For the past several years, Steve has predicted that individual investors would eventually go "all in" on stocks again... and this would push prices to unbelievable new highs in the process.
However, Steve has also made it crystal clear that the Melt Up would not be a one-way move higher... In fact, based on history, he believed the market could experience several gut-wrenching moves down as the Melt Up played out. As he explained almost two years ago in the February 5, 2018 issue of our free DailyWealth e-letter...
During the last great Melt Up in stocks – the dot-com boom of the late 1990s – the Nasdaq Composite Index actually saw five roughly 10% declines during its final push higher.
Take a look...
These falls were quick. They all happened in a month or less.
But don't think they weren't painful... A 10% fall in the broad index definitely meant larger declines in the more volatile stocks. During the worst of those corrections, you had to question if staying on board was the right move.
Steve's message was simple: If you're investing in the Melt Up, you absolutely must be prepared for volatility.
This warning likely surprised many folks at the time...
If you were with us back then, you may recall the market had been on a remarkable winning streak.
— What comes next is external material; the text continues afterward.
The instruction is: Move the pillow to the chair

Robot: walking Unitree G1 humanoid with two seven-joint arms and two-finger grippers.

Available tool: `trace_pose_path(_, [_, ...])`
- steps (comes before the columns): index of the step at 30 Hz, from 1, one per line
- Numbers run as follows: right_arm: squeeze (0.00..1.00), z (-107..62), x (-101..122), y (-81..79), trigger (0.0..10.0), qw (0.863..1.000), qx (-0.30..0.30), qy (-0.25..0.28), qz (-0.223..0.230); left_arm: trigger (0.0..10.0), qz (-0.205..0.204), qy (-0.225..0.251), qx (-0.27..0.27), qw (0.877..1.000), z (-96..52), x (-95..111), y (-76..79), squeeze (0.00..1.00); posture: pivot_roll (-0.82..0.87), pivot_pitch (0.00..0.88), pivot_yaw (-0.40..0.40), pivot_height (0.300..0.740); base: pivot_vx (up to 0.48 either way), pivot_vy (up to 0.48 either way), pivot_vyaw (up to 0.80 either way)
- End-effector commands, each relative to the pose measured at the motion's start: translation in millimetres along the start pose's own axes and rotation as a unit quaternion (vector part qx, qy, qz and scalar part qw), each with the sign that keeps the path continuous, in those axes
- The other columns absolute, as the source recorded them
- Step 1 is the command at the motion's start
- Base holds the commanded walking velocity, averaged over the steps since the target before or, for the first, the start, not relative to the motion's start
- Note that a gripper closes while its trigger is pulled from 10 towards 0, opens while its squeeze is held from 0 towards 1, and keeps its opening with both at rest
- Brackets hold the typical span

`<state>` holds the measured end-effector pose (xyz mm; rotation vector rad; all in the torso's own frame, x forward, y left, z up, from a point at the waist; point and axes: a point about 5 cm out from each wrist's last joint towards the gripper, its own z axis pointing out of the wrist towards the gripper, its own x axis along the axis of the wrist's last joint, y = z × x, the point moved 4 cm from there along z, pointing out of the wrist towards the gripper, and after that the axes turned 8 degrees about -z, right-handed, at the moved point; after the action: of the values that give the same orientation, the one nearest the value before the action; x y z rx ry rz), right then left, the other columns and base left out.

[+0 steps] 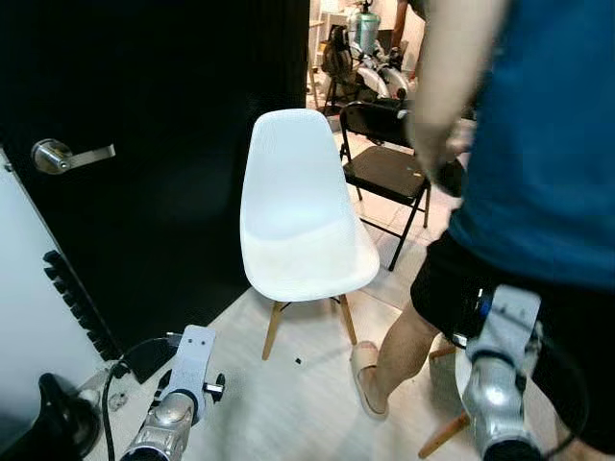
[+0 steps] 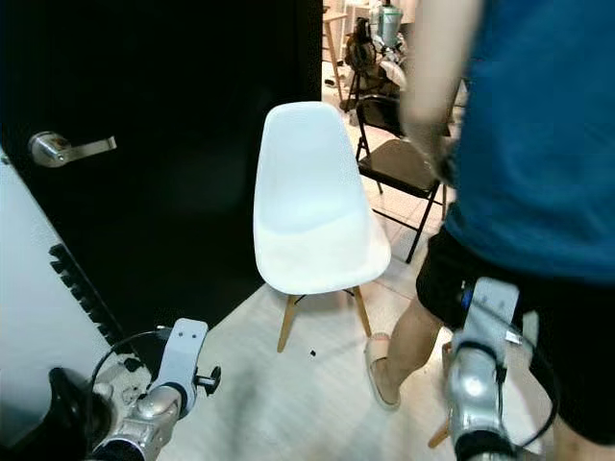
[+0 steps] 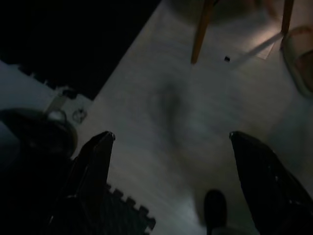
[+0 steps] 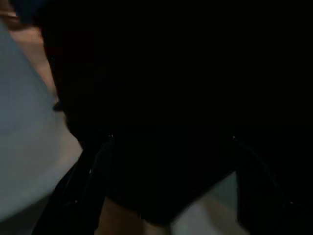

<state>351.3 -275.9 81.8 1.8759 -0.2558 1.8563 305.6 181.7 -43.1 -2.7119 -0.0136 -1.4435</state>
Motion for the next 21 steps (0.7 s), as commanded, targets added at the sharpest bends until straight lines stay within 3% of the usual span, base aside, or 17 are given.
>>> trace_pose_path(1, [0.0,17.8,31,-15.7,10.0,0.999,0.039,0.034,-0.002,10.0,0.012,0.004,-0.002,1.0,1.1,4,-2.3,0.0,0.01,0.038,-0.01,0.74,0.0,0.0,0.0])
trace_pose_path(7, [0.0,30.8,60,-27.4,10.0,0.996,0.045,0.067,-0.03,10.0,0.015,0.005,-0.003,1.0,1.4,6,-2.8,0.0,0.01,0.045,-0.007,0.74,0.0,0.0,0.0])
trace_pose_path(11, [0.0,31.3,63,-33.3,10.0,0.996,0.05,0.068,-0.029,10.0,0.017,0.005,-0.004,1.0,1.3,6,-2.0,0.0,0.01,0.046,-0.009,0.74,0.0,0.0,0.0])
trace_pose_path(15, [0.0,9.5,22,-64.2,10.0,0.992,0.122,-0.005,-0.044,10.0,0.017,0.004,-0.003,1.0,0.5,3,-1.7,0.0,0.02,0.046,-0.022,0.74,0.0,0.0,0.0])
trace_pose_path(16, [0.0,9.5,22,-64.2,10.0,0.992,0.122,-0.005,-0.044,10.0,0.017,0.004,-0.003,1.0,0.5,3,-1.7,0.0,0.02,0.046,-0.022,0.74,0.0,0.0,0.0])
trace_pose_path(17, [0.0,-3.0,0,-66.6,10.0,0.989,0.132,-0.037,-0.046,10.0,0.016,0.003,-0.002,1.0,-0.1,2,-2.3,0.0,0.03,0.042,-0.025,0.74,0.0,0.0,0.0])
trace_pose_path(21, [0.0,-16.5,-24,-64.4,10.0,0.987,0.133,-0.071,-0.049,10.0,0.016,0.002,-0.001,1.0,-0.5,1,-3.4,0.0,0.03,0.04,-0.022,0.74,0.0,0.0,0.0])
In the 24 months since February 2016, U.S. stocks had rallied more than 40% without so much as a 5% decline. And we set a number of records in the process...
At one point in August 2017, the benchmark S&P 500 Index closed less than 0.3% higher or lower for 12 straight days. According to Deutsche Bank analysts, it was the least volatile the market had been since at least 1927.
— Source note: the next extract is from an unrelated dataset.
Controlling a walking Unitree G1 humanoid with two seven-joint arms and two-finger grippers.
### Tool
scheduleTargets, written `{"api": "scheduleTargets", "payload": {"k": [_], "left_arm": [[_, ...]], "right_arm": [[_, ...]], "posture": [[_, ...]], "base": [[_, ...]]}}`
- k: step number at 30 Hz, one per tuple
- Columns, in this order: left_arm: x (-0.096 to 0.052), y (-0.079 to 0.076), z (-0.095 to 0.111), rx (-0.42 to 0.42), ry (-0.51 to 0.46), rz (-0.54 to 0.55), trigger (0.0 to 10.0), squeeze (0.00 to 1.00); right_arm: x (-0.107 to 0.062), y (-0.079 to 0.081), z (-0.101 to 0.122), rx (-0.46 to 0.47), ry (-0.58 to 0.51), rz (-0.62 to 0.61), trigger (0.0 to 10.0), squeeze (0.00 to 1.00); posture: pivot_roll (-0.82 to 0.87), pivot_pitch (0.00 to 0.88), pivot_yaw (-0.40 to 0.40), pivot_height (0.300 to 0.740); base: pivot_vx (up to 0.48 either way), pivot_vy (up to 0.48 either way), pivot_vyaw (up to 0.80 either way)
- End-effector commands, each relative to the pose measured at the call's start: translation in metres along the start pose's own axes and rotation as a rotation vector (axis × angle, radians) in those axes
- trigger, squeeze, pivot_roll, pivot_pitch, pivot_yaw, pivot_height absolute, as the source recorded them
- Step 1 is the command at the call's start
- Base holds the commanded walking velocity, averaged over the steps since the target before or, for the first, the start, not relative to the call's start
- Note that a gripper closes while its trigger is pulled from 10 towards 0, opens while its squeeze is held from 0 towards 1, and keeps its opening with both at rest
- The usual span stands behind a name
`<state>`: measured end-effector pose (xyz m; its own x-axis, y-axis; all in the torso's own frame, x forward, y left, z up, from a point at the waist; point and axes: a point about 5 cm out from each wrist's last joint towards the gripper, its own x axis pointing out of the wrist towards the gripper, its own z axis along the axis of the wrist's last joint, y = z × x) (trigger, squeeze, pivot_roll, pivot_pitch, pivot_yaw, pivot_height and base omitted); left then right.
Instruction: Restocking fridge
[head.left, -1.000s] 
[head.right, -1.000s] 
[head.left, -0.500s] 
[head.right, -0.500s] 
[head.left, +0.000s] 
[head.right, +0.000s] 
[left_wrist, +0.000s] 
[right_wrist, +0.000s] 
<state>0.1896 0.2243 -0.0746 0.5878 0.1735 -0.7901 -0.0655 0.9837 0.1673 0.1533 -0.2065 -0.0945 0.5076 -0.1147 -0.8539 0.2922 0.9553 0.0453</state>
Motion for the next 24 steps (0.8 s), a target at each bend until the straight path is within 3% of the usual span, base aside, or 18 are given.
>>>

A couple months later, in October 2017, we noted stocks had closed at a record daily high for seven straight days... closed at a record weekly high for seven straight weeks... and closed at a record monthly high for seven straight months.
This feat had never happened before in history.
However, Steve's timing was prescient...
By the morning of his update in early February 2018, stocks had gone a record 314 straight days without a 3% intraday decline. This trounced the previous record of 241 days, set in 1996.
But the streak would end that day...
You see, that was the day of the 2018 "volatility panic." The S&P 500 plunged 4.1% in a single session as the Chicago Board Options Exchange's ("CBOE") Volatility Index ("VIX") soared more than 115%. The broad market went on to fall more than 10% from its late-January record high before bottoming.
And just as Steve predicted, volatility has reared its head several more times since...
After reaching new highs last summer, the S&P 500 dropped nearly 20% last fall. And while it rebounded more than 30% to new highs this year, the rally has been punctuated by two more sharp pullbacks of roughly 7% and 6% in May and August, respectively. You can see what we mean in the following chart...
Today, Steve remains as confident about the Melt Up as ever...
All three major U.S. market indexes have been hitting new highs recently. And as Steve explained in an update to his True Wealth Systems subscribers earlier this month, none of the market's longer-term "vital signs" are signaling serious trouble at this time...
We all know the scary headlines. They've been beaten into us lately.
Fears of a slowing economy, unpredictable trade-war talks, and a possible recession are all throwing the big picture into question. But does that mean you should panic and sell today?
You already know my answer, and the answer from the TWS computers... Heck no!
Still, if you're wondering why I'm so confident, it's simple. The five indicators we're using to track the market's overall health continue to tell the same story. This bull market is getting old... but it's not dead yet.
These indicators all flashed warning signs together before the 2000 and 2007 bull market peaks. And that's what we're waiting for before we get scared this time around...
In short, we aren't seeing the glaring sell signal from our five indicators.
This is great news... It suggests this long bull market still has further to run.
But we'll also remind you that Steve's earlier warning still applies as well... We could experience several potentially-gut-wrenching corrections in the months ahead.
In fact, history says we should expect them.
Why do we bring this up today?
Because the next one could be just around the corner...
You see, while Steve's longer-term indicators remain healthy today, several shorter-term indicators we follow are warning of trouble ahead. For example, some notable sentiment measures suggest investors are getting extremely complacent again...
One is the CBOE put/call ratio.
This indicator compares how many put options investors are buying with how many call options they're buying. And like other sentiment indicators, it's contrarian in nature...
When folks are piling into put options (bearish bets) relative to call options (bullish bets), the CBOE's put/call ratio jumps higher. This tends to be a bullish short-term sign for the market. It signals the "crowd" is too bearish... and at least a short-term rally is likely.
Likewise, when folks are piling into call options relative to put options, the CBOE's put/call ratio drops lower. This tends to be a bearish sign. It suggests the crowd has gone "all in"... and at least a short-term pullback is likely.
Because this indicator can be extremely volatile, you'll often see it presented alongside a short-term moving average to help "smooth" out its moves.
As you can see below, the CBOE put/call ratio fell to just 0.65 earlier this month...
This is the ratio's lowest extreme since January 23, 2018... again, less than two weeks before the S&P 500 plunged more than 10% in February.
On a 10-day basis, the put/call ratio fell to 0.85. While this is shy of its January 2018 levels, it matches the extremes that preceded the corrections in May and August of this year.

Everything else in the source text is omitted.